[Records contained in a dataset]
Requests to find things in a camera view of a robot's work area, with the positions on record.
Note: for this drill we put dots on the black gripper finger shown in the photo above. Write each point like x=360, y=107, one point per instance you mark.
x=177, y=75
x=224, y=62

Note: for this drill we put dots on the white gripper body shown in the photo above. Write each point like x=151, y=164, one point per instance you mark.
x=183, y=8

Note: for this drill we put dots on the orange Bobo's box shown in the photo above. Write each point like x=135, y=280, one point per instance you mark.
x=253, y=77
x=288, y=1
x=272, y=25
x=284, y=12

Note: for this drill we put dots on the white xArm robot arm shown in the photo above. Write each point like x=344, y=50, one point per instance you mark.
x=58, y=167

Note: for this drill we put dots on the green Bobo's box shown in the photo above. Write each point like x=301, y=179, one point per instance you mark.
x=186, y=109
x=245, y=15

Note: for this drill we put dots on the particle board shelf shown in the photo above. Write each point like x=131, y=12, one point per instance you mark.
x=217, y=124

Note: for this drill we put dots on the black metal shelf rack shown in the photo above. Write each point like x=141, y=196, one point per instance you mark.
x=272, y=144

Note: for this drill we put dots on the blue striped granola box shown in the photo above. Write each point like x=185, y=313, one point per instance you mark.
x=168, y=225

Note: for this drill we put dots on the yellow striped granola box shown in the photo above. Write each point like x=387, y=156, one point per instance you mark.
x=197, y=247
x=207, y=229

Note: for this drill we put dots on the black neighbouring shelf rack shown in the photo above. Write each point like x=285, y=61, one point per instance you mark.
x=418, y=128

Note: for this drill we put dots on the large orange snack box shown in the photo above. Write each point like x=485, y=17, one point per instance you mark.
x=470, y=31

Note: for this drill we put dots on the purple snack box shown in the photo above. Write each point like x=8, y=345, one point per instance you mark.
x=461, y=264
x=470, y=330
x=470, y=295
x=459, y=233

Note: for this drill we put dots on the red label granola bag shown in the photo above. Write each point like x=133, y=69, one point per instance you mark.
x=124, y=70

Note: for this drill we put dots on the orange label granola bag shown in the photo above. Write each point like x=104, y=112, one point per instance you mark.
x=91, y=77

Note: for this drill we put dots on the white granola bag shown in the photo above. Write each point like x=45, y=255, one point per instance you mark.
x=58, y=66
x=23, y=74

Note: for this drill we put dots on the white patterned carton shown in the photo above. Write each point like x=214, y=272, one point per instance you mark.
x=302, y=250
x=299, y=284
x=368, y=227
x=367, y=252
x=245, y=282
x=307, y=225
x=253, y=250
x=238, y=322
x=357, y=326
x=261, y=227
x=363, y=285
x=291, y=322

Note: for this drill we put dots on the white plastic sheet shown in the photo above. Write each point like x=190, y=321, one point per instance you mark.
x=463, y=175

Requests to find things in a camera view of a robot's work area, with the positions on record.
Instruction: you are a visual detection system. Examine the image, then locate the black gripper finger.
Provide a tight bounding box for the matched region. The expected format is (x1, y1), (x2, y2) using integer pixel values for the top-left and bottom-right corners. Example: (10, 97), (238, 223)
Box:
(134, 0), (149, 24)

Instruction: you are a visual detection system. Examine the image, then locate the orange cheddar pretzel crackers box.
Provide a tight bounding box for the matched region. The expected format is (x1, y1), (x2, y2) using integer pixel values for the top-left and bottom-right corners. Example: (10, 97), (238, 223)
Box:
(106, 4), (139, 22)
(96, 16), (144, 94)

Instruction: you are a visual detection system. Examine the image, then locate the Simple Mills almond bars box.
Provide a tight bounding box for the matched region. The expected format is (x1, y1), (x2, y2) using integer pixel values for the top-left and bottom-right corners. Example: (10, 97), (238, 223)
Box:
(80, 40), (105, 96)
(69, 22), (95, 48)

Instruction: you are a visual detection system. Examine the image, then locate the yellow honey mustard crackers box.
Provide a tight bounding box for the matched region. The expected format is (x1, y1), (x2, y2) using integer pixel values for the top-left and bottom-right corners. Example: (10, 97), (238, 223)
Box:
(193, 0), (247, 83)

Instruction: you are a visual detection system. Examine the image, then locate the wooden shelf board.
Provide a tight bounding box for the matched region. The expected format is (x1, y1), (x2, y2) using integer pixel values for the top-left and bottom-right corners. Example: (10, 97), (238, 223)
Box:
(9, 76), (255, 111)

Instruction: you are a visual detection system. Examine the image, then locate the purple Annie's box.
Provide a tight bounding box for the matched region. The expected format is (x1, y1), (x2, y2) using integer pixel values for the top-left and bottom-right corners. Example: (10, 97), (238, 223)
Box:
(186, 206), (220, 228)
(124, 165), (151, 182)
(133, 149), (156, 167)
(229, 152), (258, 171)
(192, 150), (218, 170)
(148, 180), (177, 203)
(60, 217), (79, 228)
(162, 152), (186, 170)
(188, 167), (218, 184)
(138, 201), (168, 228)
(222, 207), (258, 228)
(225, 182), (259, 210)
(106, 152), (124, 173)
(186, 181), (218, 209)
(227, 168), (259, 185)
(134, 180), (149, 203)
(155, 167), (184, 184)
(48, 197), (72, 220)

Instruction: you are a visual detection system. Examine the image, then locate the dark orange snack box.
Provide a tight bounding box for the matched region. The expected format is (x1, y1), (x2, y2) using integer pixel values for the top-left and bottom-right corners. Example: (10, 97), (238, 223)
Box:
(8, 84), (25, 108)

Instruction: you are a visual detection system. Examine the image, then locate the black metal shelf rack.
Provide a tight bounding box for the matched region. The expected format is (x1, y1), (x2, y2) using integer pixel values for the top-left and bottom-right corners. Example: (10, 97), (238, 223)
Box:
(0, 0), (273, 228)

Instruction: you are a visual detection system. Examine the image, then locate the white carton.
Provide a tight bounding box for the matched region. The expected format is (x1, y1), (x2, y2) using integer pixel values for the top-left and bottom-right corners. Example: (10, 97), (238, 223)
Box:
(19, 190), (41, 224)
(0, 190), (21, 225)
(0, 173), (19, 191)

==

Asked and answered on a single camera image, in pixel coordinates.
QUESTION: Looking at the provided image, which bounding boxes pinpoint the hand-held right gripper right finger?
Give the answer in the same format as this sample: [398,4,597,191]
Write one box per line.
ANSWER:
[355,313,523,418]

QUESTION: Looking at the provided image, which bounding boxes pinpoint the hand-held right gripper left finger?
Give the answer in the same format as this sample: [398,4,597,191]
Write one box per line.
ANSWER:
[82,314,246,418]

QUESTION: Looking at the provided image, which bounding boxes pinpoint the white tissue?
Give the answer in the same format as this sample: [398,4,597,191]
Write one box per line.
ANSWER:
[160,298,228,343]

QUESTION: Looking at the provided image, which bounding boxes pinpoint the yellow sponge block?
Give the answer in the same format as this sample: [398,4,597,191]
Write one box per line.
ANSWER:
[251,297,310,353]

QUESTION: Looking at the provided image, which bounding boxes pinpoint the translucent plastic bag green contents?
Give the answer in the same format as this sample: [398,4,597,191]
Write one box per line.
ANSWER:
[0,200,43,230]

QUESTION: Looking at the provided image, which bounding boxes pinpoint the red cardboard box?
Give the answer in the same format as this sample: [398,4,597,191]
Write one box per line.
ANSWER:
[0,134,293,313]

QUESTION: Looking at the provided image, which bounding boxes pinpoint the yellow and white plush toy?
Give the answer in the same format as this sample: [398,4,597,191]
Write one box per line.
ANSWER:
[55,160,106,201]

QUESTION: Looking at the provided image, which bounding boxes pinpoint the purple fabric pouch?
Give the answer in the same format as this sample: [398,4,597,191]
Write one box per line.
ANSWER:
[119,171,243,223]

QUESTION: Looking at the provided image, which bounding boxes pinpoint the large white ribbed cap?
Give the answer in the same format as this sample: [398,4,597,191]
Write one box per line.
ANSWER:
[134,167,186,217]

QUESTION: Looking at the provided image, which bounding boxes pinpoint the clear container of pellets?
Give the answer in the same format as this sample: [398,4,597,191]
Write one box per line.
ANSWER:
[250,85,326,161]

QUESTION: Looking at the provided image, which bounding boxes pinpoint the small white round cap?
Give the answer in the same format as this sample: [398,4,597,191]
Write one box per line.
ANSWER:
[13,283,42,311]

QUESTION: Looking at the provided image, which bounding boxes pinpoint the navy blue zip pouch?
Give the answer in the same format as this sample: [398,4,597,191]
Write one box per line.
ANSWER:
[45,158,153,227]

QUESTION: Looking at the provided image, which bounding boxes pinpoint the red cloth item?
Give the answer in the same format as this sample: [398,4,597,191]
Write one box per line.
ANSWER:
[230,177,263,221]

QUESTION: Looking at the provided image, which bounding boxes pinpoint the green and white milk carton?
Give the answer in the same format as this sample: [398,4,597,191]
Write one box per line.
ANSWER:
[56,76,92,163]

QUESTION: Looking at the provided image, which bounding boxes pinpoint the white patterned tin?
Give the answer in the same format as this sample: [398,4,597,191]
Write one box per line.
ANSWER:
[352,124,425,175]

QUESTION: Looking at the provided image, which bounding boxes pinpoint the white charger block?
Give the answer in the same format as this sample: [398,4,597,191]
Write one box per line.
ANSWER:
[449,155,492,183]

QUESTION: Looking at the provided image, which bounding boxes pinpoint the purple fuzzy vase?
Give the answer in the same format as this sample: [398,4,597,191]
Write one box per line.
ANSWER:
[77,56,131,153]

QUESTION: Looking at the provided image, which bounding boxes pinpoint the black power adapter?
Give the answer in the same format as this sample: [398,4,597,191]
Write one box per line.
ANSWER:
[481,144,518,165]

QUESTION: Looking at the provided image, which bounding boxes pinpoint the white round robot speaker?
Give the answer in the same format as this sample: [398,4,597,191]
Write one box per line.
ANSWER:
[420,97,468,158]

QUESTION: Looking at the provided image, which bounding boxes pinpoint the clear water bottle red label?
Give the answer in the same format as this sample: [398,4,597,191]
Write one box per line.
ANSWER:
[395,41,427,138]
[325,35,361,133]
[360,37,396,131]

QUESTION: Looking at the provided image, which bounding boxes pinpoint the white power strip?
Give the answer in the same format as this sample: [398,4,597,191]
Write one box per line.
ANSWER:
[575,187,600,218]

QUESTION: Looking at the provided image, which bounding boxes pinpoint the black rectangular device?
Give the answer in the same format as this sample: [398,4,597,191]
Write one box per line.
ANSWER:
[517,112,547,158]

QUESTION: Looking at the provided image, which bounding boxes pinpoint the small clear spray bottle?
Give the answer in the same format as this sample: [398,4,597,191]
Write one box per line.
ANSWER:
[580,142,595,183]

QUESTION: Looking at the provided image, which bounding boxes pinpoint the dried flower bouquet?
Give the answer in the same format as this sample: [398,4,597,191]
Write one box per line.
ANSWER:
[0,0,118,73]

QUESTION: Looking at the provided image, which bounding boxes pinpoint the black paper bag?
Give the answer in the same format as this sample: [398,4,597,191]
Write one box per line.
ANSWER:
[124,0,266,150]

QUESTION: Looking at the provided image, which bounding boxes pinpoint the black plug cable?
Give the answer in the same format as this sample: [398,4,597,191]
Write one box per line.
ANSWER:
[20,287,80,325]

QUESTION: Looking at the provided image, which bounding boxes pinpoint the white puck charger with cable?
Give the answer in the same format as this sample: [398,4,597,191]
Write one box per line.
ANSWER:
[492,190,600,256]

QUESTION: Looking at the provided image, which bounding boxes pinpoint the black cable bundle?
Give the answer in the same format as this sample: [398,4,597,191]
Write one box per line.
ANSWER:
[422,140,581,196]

• **Exercise description**
All lines above that contain the word "round" are to be copied.

• **Exercise answer**
QUESTION: Looking at the provided image, which bounding boxes pinpoint the small white round cap?
QUESTION: Looking at the provided image, which bounding boxes pinpoint the white round robot speaker?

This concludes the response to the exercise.